The mob harassment and assault of a woman that took place at Minar-e-Pakistan on the 14th of August is testament to women’s freedom, or lack thereof, to inhabit public space in the country. People keen to blame the woman rather than the hundreds of men who assaulted her have asked what she was doing amongst so many men, and on Independence Day no less. Evidently it is hard for them to digest that she had no ulterior motive and was only celebrating being a Pakistani. Perhaps her only crime was to disregard the basic tenet of being a woman in Pakistan -- that women’s joy, like their grief and rage, should be muted and expressed behind closed doors.
When I was young, my father would take me, my sister and our girl cousins out on every chaand raat to get bangles and mehndi. We would cram in a car, sing and laugh the whole way to Anarkali. He used to take us out on Independence Day to see the canal decorated with lights and floats. But then we grew up and our long-standing tradition to go out and witness our city in celebration abruptly came to a stop. If we ever found ourselves on the road on the eve of Independence Day or Eid, despite making all efforts to get home before 12am, my father would panic at every traffic signal.

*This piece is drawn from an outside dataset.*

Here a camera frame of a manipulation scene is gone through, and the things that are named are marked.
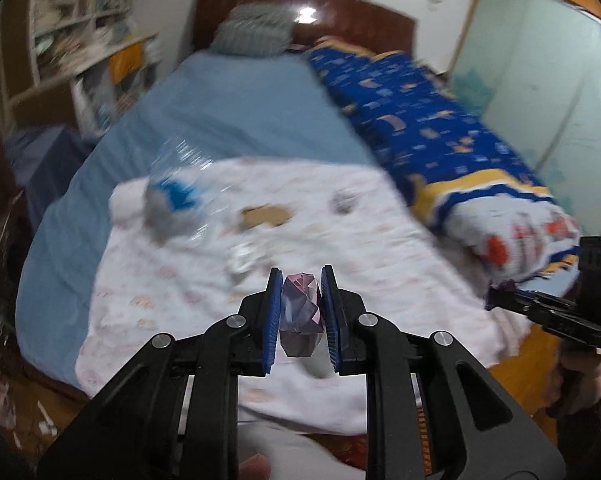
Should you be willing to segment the person right hand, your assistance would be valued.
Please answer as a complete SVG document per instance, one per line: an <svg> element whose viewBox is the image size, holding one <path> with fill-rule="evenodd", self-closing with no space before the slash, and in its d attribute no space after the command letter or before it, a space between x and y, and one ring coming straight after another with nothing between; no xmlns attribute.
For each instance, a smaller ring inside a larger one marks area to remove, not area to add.
<svg viewBox="0 0 601 480"><path fill-rule="evenodd" d="M601 400L601 349L561 344L547 375L547 416L559 419Z"/></svg>

My sister and I did not have to be told that our city’s roads were not safe for us anymore because we felt it in our bones with every leer and every vulgar gesture made at us.

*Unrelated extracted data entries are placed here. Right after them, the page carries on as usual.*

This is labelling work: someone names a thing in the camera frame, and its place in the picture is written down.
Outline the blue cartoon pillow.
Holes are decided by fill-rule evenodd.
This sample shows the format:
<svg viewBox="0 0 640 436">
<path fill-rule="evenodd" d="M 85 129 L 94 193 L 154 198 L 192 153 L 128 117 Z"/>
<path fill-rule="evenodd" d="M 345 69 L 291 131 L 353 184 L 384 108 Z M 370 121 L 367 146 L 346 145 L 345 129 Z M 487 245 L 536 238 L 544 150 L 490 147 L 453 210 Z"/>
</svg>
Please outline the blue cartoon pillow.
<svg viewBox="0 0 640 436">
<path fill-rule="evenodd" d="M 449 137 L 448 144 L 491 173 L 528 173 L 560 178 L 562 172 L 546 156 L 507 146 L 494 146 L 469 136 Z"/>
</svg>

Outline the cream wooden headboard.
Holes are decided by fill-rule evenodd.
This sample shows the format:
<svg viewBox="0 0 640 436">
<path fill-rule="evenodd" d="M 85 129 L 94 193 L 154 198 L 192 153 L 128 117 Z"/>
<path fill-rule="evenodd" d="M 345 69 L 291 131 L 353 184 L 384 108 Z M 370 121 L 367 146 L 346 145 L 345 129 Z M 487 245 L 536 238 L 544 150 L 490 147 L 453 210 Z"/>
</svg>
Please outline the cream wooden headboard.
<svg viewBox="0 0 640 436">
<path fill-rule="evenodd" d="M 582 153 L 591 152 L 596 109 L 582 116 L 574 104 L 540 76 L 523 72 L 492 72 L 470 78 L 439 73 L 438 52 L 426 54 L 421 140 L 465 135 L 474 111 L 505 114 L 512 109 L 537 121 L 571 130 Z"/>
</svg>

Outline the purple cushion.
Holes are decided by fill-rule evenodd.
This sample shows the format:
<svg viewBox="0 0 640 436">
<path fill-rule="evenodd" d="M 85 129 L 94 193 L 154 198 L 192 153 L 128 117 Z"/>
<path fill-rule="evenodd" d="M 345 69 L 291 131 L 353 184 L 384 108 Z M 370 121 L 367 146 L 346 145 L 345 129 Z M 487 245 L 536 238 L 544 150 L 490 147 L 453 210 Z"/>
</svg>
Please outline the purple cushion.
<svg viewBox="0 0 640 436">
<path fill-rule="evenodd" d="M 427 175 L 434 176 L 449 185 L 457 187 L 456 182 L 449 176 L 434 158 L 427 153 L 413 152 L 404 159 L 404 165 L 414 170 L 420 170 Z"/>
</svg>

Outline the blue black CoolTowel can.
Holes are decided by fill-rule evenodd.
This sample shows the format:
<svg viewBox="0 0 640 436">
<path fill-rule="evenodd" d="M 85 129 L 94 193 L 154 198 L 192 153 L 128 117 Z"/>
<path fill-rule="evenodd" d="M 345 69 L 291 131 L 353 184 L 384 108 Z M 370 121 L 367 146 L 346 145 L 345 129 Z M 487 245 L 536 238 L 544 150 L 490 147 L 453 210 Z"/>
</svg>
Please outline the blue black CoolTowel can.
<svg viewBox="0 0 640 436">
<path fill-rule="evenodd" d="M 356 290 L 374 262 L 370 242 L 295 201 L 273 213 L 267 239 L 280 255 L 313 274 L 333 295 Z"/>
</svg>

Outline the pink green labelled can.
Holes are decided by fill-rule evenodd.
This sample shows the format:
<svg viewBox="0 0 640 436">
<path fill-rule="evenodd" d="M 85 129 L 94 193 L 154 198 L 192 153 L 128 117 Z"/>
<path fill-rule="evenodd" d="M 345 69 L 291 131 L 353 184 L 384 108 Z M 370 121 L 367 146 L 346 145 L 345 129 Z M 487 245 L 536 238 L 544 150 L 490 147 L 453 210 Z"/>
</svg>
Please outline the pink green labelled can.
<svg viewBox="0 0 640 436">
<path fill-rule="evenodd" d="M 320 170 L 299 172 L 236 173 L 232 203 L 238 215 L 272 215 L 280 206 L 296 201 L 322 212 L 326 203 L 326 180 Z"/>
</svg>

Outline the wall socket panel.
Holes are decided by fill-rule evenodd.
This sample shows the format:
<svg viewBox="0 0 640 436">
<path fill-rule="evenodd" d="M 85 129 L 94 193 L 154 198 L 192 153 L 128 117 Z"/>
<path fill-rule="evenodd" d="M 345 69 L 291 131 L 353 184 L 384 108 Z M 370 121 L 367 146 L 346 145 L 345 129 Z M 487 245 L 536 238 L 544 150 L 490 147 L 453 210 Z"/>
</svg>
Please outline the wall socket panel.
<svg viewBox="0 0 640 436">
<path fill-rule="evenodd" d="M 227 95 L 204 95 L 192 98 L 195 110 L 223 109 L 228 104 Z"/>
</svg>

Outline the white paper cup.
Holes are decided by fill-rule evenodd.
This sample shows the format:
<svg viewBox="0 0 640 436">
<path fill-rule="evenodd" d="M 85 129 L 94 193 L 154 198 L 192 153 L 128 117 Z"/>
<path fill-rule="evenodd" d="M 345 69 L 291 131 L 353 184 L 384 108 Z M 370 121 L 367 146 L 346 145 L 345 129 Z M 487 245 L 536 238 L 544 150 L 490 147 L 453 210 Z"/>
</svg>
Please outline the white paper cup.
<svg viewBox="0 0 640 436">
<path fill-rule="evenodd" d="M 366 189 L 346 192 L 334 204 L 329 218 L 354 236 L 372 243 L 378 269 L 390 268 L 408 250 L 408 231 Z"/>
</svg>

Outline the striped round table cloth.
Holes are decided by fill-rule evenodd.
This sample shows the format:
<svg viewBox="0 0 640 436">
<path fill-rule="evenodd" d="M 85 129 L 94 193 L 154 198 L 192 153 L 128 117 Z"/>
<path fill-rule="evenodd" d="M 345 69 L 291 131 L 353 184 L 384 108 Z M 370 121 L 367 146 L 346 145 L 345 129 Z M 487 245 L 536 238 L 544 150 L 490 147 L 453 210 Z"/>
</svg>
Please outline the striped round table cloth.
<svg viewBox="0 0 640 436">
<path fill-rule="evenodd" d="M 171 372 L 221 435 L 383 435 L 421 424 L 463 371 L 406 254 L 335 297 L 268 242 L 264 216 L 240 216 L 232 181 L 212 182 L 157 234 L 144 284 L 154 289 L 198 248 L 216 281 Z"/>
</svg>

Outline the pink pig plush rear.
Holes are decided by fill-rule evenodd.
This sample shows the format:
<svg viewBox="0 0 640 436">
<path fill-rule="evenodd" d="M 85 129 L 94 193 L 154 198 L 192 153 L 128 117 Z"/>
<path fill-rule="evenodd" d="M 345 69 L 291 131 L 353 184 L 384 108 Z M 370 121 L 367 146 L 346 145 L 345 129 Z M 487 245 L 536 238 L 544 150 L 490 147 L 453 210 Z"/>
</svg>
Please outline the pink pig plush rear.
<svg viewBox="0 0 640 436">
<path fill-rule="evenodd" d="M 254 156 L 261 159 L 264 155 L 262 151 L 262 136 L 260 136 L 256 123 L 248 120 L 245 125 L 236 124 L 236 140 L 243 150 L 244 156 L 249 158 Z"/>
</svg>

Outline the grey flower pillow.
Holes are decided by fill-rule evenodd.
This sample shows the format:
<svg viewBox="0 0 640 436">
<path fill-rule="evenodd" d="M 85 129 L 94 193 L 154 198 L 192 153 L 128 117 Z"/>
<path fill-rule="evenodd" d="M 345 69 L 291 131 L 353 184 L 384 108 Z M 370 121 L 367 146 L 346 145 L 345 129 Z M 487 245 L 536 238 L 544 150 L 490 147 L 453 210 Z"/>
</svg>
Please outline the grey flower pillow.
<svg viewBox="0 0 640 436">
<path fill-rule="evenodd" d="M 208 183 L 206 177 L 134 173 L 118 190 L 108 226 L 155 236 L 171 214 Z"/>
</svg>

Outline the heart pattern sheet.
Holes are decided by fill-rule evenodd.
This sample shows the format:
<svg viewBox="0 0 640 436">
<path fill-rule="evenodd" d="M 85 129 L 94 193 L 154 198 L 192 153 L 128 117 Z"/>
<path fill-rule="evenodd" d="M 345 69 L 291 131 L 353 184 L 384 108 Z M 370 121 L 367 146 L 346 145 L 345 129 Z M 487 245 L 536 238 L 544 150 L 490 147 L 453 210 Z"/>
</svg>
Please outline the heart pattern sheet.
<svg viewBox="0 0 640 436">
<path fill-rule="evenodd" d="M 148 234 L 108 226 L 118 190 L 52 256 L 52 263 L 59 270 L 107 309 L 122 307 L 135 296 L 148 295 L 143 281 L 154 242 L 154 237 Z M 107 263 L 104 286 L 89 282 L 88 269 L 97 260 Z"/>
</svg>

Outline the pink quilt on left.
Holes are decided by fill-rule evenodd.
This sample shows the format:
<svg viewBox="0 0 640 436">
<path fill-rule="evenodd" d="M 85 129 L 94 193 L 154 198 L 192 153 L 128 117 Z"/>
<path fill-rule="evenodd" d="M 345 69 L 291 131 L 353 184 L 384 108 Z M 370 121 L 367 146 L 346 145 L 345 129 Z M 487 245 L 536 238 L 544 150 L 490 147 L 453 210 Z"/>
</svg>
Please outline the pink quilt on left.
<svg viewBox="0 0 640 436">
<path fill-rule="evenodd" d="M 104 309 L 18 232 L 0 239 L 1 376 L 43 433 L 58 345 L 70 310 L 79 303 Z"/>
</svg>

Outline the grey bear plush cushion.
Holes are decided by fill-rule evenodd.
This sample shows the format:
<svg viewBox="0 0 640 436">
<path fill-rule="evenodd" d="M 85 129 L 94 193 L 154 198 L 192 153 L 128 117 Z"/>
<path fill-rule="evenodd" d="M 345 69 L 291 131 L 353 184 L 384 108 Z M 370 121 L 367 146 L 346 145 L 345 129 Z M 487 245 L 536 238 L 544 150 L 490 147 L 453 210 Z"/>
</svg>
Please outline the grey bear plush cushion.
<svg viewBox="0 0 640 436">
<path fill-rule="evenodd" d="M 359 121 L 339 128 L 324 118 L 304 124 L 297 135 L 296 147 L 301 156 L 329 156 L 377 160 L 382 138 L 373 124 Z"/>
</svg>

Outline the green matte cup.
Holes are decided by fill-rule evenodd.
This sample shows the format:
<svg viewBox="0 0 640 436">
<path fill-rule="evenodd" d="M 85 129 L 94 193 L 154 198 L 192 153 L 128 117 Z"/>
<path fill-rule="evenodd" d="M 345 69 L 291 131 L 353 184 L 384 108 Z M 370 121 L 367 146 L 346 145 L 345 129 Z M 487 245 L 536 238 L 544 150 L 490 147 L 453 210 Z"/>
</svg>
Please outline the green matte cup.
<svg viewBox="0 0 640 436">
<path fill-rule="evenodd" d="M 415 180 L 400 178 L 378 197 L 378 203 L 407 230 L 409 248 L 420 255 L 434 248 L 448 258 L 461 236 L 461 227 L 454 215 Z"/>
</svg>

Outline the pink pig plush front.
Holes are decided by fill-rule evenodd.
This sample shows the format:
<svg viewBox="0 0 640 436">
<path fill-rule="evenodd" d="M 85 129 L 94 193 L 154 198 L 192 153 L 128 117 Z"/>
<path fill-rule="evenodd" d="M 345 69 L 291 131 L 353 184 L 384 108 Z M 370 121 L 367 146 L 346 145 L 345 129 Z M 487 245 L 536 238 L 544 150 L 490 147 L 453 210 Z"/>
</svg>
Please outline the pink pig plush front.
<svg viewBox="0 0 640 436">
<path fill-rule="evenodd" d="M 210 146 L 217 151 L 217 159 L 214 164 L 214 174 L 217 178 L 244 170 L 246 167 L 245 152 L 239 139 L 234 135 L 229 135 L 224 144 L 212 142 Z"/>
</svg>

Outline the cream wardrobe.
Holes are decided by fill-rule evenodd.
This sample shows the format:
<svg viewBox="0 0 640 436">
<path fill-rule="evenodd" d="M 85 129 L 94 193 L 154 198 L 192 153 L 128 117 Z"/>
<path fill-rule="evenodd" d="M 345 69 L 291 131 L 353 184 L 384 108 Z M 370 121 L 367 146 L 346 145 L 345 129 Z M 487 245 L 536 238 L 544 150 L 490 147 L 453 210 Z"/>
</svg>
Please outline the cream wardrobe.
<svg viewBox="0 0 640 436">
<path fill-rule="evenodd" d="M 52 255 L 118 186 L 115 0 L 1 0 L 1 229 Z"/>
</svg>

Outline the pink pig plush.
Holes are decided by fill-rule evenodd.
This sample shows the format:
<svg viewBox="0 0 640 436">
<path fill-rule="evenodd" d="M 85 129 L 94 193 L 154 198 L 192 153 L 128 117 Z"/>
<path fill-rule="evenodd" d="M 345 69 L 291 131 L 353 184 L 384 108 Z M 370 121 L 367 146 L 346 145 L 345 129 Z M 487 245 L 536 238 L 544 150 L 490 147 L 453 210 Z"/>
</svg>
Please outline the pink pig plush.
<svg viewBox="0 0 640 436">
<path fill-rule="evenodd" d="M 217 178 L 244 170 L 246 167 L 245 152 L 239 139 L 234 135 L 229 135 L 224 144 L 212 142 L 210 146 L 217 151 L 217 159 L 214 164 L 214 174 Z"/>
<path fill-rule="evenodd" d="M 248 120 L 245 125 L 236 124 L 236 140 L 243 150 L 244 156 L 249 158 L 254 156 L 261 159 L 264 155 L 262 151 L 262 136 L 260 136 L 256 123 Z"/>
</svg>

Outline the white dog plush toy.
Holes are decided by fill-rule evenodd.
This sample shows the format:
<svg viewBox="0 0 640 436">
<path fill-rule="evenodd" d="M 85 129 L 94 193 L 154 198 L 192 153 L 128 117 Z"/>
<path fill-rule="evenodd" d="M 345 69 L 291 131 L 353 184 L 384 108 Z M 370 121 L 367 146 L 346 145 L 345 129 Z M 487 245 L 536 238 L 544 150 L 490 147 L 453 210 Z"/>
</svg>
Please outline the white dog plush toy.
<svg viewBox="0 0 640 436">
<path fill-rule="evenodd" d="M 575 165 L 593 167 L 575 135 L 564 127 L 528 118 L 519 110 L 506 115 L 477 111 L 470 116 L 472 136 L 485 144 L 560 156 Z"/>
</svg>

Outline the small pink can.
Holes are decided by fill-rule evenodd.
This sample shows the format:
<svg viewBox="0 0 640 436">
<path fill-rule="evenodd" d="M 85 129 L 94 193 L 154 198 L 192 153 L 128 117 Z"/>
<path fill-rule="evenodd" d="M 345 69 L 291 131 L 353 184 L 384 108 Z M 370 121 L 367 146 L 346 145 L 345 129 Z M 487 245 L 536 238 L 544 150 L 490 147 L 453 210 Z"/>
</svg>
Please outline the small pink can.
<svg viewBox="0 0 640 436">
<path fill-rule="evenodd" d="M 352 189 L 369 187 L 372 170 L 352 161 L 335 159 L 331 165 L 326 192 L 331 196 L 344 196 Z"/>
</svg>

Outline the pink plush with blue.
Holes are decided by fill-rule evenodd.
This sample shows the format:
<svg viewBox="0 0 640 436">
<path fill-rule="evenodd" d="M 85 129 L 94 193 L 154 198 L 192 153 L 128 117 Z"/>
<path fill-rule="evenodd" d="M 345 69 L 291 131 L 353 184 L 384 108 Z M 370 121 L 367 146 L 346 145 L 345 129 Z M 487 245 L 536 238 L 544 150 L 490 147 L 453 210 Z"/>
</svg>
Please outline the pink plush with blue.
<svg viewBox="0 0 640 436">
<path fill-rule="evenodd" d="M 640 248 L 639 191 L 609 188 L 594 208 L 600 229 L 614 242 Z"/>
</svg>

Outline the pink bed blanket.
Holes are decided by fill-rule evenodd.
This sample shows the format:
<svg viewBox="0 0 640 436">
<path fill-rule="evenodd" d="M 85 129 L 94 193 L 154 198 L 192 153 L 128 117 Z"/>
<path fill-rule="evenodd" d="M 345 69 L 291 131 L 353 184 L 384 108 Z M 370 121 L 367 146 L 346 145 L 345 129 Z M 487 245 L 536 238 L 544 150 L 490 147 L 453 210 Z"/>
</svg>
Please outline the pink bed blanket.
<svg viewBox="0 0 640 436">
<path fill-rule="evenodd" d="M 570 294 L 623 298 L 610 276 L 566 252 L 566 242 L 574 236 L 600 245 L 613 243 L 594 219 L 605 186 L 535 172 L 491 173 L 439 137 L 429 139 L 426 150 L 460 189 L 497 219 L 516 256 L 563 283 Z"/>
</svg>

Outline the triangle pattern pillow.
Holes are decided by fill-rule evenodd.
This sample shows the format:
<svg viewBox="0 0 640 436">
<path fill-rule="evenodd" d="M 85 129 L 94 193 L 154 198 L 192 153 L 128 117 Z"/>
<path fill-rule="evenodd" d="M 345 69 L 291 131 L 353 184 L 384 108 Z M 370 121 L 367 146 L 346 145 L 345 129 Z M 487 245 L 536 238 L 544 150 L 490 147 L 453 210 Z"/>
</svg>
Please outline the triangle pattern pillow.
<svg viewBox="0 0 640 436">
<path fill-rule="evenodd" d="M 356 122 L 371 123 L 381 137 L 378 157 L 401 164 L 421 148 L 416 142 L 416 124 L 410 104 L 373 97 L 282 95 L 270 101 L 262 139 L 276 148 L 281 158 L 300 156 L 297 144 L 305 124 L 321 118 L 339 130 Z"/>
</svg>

A woman’s participation in a public celebration is considered provocative in a culture that censures women who are deemed too loud, too ‘bold’, and too free. Our culture, as we are often told by our leaders and celebrities, gives utmost respect to women, whose place is at home catering to the men in her family and raising children. A respectable woman has no business walking, commuting, celebrating, mourning, praying in public. Why would she want to be seen when she has the infinitely better option of staying at home, invisible?
Perhaps it is because of this culture that the country’s law-enforcement authorities have forgotten to do their jobs. A woman was assaulted and abused in plain sight by hundreds of men for God knows how long and nobody took action. Not one police officer or security official tried to intervene. That men harass women and murder them with impunity in Pakistan has more to do with the fact that there are zero legal repercussions of their actions than a culture that enables their behaviour.
The reason women do not report instances of harassment and sexual abuse is that the state fails to give them justice time and again. The authorities are more comfortable lecturing survivors of abuse about being alone at the wrong place at the wrong time, or airing their dirty laundry in public (in cases where the abuser is her husband, father or brother) than doing their actual jobs, which is to enforce the law. The state owes it to Pakistani women that their harassers and abusers are punished before the spectacle of their harassment becomes viral in the media. The state has a duty to fix a justice system that lets a man convicted of attempting to murder a woman walk free after three and a half years in prison.
Men, and this culture they are so proud of, have expelled women from mosques, from public parks, from celebrations, and from the roads of the cities they call home. It is no surprise then that the only time I have felt safe in public was when I was surrounded by hundreds of tired and angry women like myself demanding justice and equality.
The writer is a former civil servant.